Learn Python with Talk Python's 270 hours of courses

Kedro for Maintainable Data Science

Episode #337, published Sat, Oct 9, 2021, recorded Fri, Oct 1, 2021

Have you heard of Kedro? It's a Python framework for creating reproducible, maintainable and modular data science code.

We all know that reproducibility and related topics are important ones in the data science space. The freedom to pop open a notebook and just start exploring is much of the magic.

Yet, that free-form style can lead to difficulties in versioning, reproducibility, collaboration, and moving to production. Solving these problems is the goal of Kedro. And we have 3 great guests from the Kedro community here to give us the rundown: Yetunde Dada, Waylon Walker, and Ivan Danov.
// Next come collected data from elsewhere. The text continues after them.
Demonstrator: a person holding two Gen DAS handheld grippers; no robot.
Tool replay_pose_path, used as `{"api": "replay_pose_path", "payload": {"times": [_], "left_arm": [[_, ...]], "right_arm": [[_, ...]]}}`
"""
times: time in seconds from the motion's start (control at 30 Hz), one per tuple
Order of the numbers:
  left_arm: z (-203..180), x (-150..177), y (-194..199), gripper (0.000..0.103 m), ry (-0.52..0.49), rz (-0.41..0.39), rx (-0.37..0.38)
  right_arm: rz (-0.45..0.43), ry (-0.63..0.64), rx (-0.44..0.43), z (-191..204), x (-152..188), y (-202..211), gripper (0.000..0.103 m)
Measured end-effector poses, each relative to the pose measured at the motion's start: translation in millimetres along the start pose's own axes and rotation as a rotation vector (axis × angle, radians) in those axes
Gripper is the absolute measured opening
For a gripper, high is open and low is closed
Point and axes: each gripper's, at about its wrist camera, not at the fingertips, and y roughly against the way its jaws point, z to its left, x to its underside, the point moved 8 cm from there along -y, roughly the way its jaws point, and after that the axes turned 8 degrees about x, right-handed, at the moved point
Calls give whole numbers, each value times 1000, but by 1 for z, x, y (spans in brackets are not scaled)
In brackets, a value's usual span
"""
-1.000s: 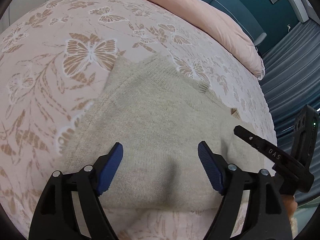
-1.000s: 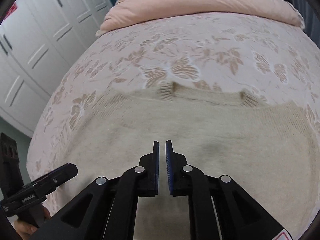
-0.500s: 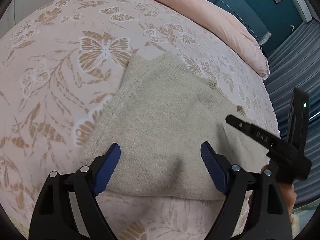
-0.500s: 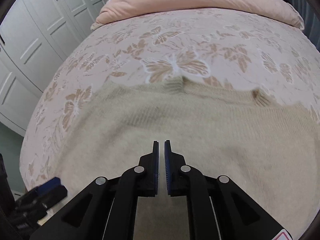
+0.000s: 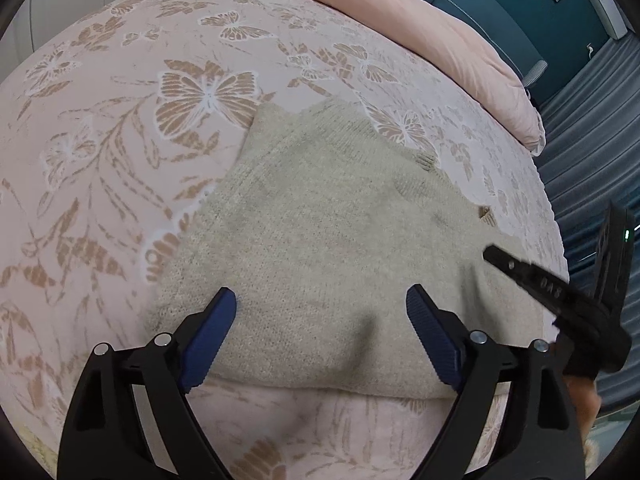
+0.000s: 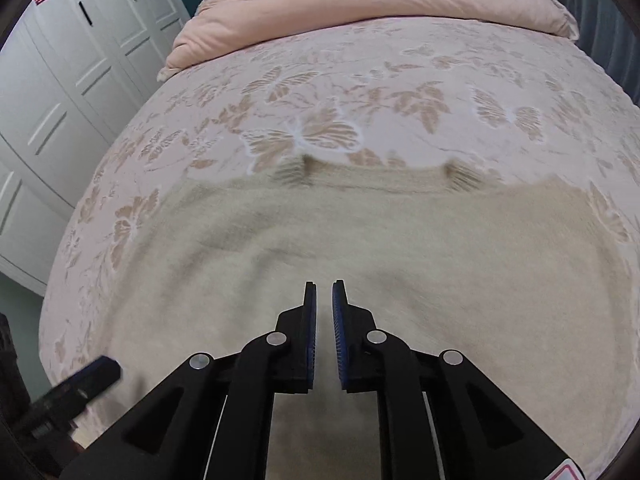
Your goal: Fold small clothes
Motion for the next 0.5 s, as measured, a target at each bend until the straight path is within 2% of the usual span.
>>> {"api": "replay_pose_path", "payload": {"times": [0.07, 0.1, 0.13, 0.2, 0.3, 0.37, 0.43, 0.47, 0.5], "left_arm": [[5, 0, 12, 85, 50, -49, 51], [9, 0, 19, 86, 91, -79, 88], [15, 1, 28, 92, 147, -110, 119], [34, 7, 40, 94, 279, -159, 152], [61, 24, 36, 95, 470, -136, 166], [70, 32, 25, 95, 558, -111, 176], [71, 34, 14, 95, 611, -108, 206], [70, 32, 11, 98, 625, -122, 201], [67, 28, 8, 98, 624, -138, 203]], "right_arm": [[25, -43, 29, -24, 14, -1, 14], [27, -71, 5, -30, 18, 2, 14], [16, -83, -33, -29, 18, 8, 14], [-18, -55, -73, -16, 12, 17, 14], [-25, 0, -91, 11, 1, 7, 14], [25, 29, -85, 24, 2, -14, 14], [123, 38, -88, 33, 16, -44, 14], [124, 31, -93, 34, 20, -53, 14], [85, 30, -101, 35, 19, -51, 14]]}}
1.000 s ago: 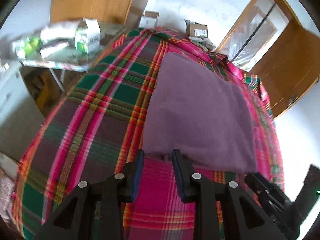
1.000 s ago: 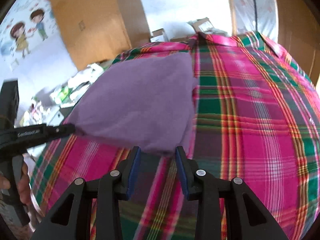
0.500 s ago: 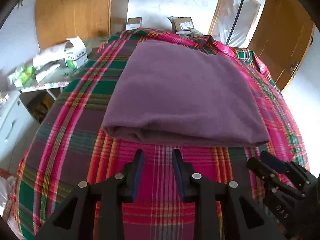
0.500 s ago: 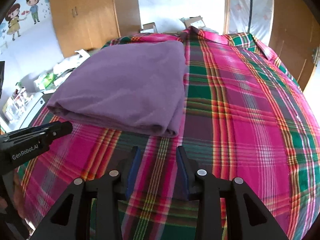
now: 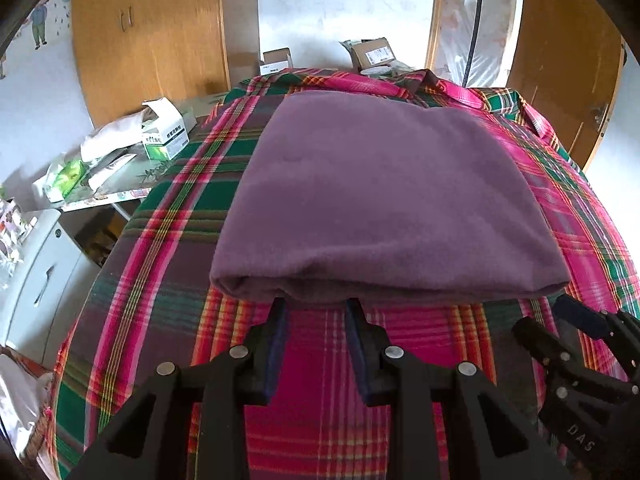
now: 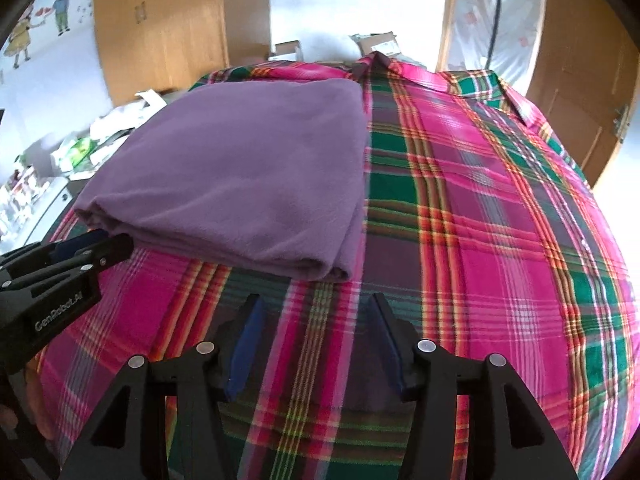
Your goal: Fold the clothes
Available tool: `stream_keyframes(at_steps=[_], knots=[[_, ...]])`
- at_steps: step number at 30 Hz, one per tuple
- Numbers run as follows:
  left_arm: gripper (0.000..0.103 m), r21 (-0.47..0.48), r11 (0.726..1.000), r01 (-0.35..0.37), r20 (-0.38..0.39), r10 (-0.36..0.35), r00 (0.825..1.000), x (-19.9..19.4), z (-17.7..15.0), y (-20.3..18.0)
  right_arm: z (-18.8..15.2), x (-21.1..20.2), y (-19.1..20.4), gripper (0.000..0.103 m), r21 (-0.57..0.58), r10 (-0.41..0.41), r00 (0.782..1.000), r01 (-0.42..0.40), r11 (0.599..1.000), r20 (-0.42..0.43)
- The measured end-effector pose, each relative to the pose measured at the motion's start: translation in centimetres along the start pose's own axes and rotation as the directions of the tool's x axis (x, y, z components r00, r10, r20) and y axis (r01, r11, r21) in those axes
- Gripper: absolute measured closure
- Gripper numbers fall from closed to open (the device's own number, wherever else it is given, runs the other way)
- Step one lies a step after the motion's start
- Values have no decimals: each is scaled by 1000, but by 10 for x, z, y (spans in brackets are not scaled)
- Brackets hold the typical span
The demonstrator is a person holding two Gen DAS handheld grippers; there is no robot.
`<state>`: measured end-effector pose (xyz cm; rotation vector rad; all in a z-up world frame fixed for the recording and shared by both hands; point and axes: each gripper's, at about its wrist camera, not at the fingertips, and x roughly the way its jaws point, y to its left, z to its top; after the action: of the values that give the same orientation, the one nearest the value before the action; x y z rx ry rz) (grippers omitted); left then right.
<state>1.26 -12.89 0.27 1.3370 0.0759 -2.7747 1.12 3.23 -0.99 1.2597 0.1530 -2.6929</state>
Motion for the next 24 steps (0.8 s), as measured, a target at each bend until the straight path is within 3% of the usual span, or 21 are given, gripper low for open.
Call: stream_keyframes(at_steps=[3, 4, 24], knots=[[66, 6, 1000, -6, 16, 6, 1000, 2, 0, -1, 3, 3, -4, 31, 22, -29, 1000, 29, 999, -7], [65, 9, 1000, -7, 18, 7, 1000, 3, 1, -1, 4, 4, -6, 30, 31, -35, 999, 36, 999, -11], [59, -8, 1000, -23, 15, 23, 1000, 5, 4, -3, 6, 8, -13, 29, 37, -27, 999, 28, 999, -17]])
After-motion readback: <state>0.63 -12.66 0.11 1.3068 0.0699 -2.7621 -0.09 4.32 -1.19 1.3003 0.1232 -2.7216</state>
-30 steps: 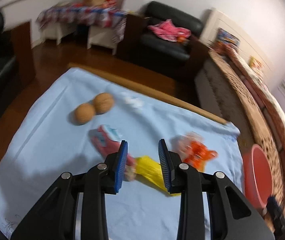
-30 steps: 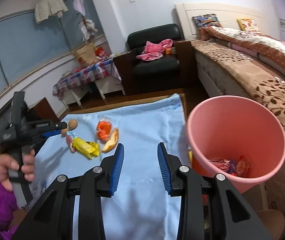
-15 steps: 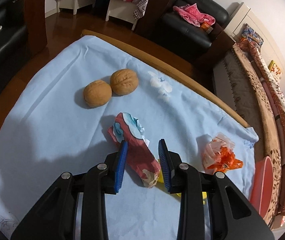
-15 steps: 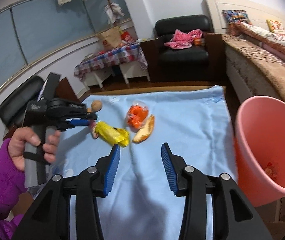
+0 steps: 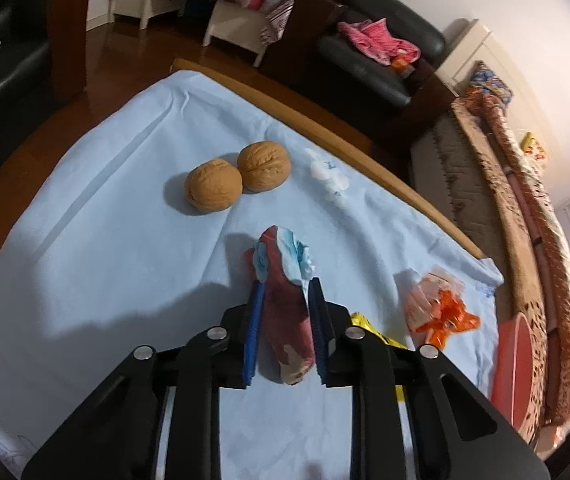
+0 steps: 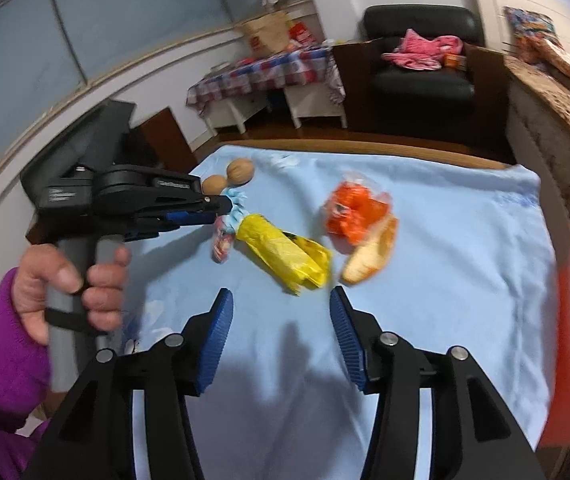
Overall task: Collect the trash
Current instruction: 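Grasp the pink snack wrapper with the left tool while the right grasps the yellow bag, then carry the pink wrapper toward the bucket with the left tool while the right carries the bag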
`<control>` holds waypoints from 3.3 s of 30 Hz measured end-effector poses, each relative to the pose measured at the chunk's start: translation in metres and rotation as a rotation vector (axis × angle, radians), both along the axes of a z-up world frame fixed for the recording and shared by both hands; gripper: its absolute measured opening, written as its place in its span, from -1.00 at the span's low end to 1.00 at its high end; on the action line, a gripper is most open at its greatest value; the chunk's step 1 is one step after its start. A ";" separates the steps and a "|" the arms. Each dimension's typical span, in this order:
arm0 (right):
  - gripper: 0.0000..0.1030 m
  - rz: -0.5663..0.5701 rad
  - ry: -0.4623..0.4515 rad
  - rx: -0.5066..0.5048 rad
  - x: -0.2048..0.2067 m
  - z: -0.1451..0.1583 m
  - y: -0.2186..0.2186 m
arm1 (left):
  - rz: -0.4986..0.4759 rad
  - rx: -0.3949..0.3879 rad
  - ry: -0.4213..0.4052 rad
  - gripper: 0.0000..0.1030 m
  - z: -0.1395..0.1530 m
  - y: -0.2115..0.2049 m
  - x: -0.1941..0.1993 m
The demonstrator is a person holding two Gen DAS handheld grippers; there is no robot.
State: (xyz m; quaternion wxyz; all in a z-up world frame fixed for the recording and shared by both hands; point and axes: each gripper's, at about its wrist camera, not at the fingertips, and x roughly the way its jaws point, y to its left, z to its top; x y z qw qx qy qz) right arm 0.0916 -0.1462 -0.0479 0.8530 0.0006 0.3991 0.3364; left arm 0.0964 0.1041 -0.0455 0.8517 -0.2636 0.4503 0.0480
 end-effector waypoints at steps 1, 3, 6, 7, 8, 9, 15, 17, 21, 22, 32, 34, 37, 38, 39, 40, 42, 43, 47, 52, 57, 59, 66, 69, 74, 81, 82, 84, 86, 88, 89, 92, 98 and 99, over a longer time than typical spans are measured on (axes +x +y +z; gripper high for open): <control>-0.02 0.012 0.002 -0.013 0.004 -0.002 0.007 | -0.005 -0.001 -0.008 -0.67 0.001 0.001 -0.003; -0.02 0.031 0.004 -0.033 0.011 -0.006 0.017 | -0.010 -0.002 -0.027 -0.68 0.002 0.004 -0.009; -0.02 0.044 -0.004 -0.069 0.023 -0.010 0.031 | -0.019 0.009 -0.051 -0.68 0.006 0.009 -0.015; -0.02 0.052 -0.008 -0.077 0.026 -0.010 0.035 | -0.019 0.005 -0.056 -0.70 0.006 0.012 -0.016; -0.02 0.058 -0.013 -0.088 0.029 -0.011 0.039 | -0.018 0.002 -0.060 -0.75 0.009 0.012 -0.015; -0.02 0.065 -0.019 -0.101 0.032 -0.012 0.042 | -0.016 0.001 -0.063 -0.80 0.009 0.013 -0.015; -0.02 0.082 -0.033 -0.181 0.047 -0.023 0.059 | -0.002 -0.046 -0.054 -0.80 0.011 0.019 -0.010; -0.25 0.092 -0.014 -0.204 0.049 -0.031 0.063 | -0.008 -0.071 -0.042 -0.75 0.009 0.019 -0.009; -0.80 0.109 -0.003 -0.212 0.043 -0.036 0.064 | -0.004 -0.119 -0.020 -0.24 0.004 0.018 -0.005; -0.82 0.114 -0.006 -0.201 0.039 -0.034 0.063 | -0.003 -0.120 -0.014 -0.24 0.003 0.016 -0.004; -0.87 0.019 0.018 -0.084 0.012 -0.010 0.018 | -0.030 0.014 0.039 -0.23 -0.005 -0.018 0.007; -0.87 -0.006 0.019 -0.069 0.007 -0.007 0.007 | -0.029 0.071 0.037 -0.23 -0.007 -0.025 0.006; -0.87 -0.039 0.022 -0.047 0.002 -0.003 -0.006 | -0.037 0.142 0.021 -0.23 -0.010 -0.035 0.004; -0.87 -0.051 0.023 -0.042 0.001 -0.002 -0.010 | -0.039 0.157 0.016 -0.23 -0.011 -0.038 0.004; -0.87 -0.062 0.026 -0.037 0.000 -0.001 -0.013 | -0.043 0.173 0.010 -0.23 -0.011 -0.040 0.004; -0.87 -0.071 0.030 -0.028 0.000 -0.001 -0.017 | -0.050 0.193 0.006 -0.24 -0.011 -0.043 0.004; -0.87 -0.083 0.035 -0.012 -0.002 0.001 -0.023 | -0.054 0.212 -0.001 -0.27 -0.012 -0.044 0.005; -0.87 -0.090 0.034 -0.006 -0.003 0.002 -0.025 | -0.052 0.217 -0.002 -0.35 -0.012 -0.044 0.005; -0.87 -0.107 0.024 0.011 -0.008 0.008 -0.032 | -0.060 0.223 -0.014 -0.54 -0.009 -0.048 -0.001; -0.87 -0.127 0.029 0.031 -0.012 0.010 -0.040 | -0.078 0.235 -0.048 -0.58 0.001 -0.056 -0.010; -0.87 -0.150 0.029 0.052 -0.017 0.014 -0.049 | -0.096 0.230 -0.085 -0.58 0.015 -0.065 -0.020; -0.87 -0.163 0.031 0.061 -0.020 0.015 -0.054 | -0.109 0.226 -0.101 -0.58 0.022 -0.072 -0.025; -0.87 -0.214 0.026 0.094 -0.028 0.019 -0.075 | -0.160 0.224 -0.152 -0.58 0.042 -0.094 -0.036; -0.87 -0.238 0.020 0.107 -0.032 0.022 -0.082 | -0.185 0.228 -0.174 -0.58 0.050 -0.107 -0.041; -0.87 -0.275 0.011 0.127 -0.040 0.026 -0.098 | -0.227 0.245 -0.205 -0.58 0.059 -0.128 -0.047; -0.86 -0.346 -0.002 0.147 -0.050 0.028 -0.124 | -0.284 0.250 -0.230 -0.58 0.065 -0.152 -0.051; -0.86 -0.357 -0.002 0.151 -0.049 0.028 -0.128 | -0.293 0.250 -0.234 -0.58 0.066 -0.156 -0.051; -0.86 -0.380 -0.003 0.157 -0.049 0.029 -0.138 | -0.308 0.247 -0.240 -0.58 0.067 -0.162 -0.051; -0.86 -0.410 -0.009 0.162 -0.052 0.031 -0.147 | -0.329 0.241 -0.249 -0.58 0.068 -0.169 -0.051; -0.86 -0.445 -0.018 0.170 -0.051 0.033 -0.159 | -0.357 0.239 -0.262 -0.58 0.068 -0.176 -0.052; -0.86 -0.461 -0.021 0.173 -0.052 0.034 -0.164 | -0.369 0.241 -0.267 -0.58 0.068 -0.180 -0.052; -0.86 -0.516 -0.028 0.185 -0.052 0.036 -0.186 | -0.410 0.241 -0.277 -0.58 0.068 -0.194 -0.050; -0.86 -0.624 -0.023 0.201 -0.055 0.033 -0.228 | -0.490 0.223 -0.283 -0.58 0.068 -0.222 -0.043; -0.86 -0.643 -0.020 0.204 -0.056 0.032 -0.235 | -0.504 0.214 -0.281 -0.58 0.068 -0.227 -0.041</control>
Watch this episode on YouTube
Play on YouTube
Watch the live stream version

Episode Deep Dive

Guests Introduction and Background

Yetunde Dada Principal Product Manager for Kedro at QuantumBlack (McKinsey). With a background in mechanical engineering, Yetunde has guided Kedro’s growth for over three years, focusing on enabling data science teams to adopt software engineering best practices.

Ivan Danov Kedro’s tech lead, bringing a deep software engineering background with experience in web, distributed systems, and AI projects. Ivan joined QuantumBlack five years ago and helped build Kedro from the ground up, emphasizing clean and maintainable code for data science projects.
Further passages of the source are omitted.